= Requirement =
In the listing below, print exactly the lines between the line holding "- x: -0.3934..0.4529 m" and the line holding "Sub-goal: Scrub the", inclusive, and no more.

[Records for this task]

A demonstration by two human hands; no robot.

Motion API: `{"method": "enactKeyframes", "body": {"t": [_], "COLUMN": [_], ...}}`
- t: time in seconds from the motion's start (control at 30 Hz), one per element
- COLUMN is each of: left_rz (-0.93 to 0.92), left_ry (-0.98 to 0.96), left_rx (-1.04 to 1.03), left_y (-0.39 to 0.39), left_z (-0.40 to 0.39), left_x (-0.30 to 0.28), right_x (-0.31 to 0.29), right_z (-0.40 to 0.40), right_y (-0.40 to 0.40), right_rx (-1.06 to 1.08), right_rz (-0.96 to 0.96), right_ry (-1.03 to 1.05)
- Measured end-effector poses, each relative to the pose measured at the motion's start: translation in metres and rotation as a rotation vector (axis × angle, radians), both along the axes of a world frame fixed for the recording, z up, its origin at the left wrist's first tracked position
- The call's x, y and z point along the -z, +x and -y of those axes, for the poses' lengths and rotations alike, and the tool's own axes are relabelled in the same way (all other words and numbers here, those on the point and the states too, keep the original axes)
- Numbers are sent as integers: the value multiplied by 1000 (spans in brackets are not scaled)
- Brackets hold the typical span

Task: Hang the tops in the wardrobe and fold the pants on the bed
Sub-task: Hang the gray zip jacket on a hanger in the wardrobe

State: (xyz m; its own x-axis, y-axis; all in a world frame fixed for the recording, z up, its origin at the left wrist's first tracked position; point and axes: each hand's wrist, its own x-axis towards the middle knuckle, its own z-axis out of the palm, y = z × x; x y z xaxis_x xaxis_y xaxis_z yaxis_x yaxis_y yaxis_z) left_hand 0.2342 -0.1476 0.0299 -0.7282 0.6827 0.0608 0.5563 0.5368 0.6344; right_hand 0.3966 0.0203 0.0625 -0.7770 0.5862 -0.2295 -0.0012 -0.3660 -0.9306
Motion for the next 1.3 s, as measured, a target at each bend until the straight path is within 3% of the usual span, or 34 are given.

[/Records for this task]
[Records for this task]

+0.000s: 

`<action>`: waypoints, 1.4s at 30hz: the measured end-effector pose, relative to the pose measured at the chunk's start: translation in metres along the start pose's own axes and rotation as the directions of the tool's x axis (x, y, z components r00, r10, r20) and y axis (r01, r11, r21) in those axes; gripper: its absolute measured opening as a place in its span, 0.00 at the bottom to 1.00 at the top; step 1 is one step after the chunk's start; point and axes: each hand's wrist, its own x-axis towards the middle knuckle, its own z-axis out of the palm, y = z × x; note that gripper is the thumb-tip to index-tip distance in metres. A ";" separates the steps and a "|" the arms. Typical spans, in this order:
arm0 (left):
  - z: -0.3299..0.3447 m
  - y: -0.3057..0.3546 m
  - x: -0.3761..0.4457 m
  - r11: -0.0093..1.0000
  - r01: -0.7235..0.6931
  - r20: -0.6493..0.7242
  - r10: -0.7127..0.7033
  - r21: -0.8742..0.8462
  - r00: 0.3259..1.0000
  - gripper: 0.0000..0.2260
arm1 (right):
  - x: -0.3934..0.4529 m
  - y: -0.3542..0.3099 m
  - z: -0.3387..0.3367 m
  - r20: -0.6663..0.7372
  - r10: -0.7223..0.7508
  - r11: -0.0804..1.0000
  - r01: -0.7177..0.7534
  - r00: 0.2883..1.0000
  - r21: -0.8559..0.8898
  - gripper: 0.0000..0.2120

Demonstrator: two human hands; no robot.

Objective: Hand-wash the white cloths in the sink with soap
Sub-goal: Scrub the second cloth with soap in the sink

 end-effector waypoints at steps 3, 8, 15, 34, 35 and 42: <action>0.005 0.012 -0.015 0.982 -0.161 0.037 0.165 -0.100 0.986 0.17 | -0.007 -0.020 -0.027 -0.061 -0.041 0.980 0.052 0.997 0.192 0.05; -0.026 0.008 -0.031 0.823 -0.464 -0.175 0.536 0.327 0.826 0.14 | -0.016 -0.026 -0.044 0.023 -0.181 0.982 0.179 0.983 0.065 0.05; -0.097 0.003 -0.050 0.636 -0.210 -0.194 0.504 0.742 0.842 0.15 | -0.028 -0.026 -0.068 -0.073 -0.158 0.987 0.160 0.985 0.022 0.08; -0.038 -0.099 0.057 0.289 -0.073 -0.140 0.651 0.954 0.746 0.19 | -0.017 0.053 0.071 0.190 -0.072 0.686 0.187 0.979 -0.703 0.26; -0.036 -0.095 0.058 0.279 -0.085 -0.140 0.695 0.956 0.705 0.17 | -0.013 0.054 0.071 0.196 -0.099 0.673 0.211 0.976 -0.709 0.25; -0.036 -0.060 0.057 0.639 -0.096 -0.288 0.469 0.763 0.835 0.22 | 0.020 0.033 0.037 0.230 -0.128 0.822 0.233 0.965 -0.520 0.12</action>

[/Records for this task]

= Solution below =
  - x: -0.3934..0.4529 m
  - y: -0.3542..0.3099 m
  - z: -0.3387..0.3367 m
  - r20: -0.6663..0.7372
  - r10: -0.7223..0.7508
  - r11: -0.0804..1.0000
  - r01: -0.7177..0.7534
  - r00: 0.2883..1.0000
  - r21: -0.8559..0.8898
  - gripper: 0.0000..0.2120

Demonstrator: two human hands; no robot.

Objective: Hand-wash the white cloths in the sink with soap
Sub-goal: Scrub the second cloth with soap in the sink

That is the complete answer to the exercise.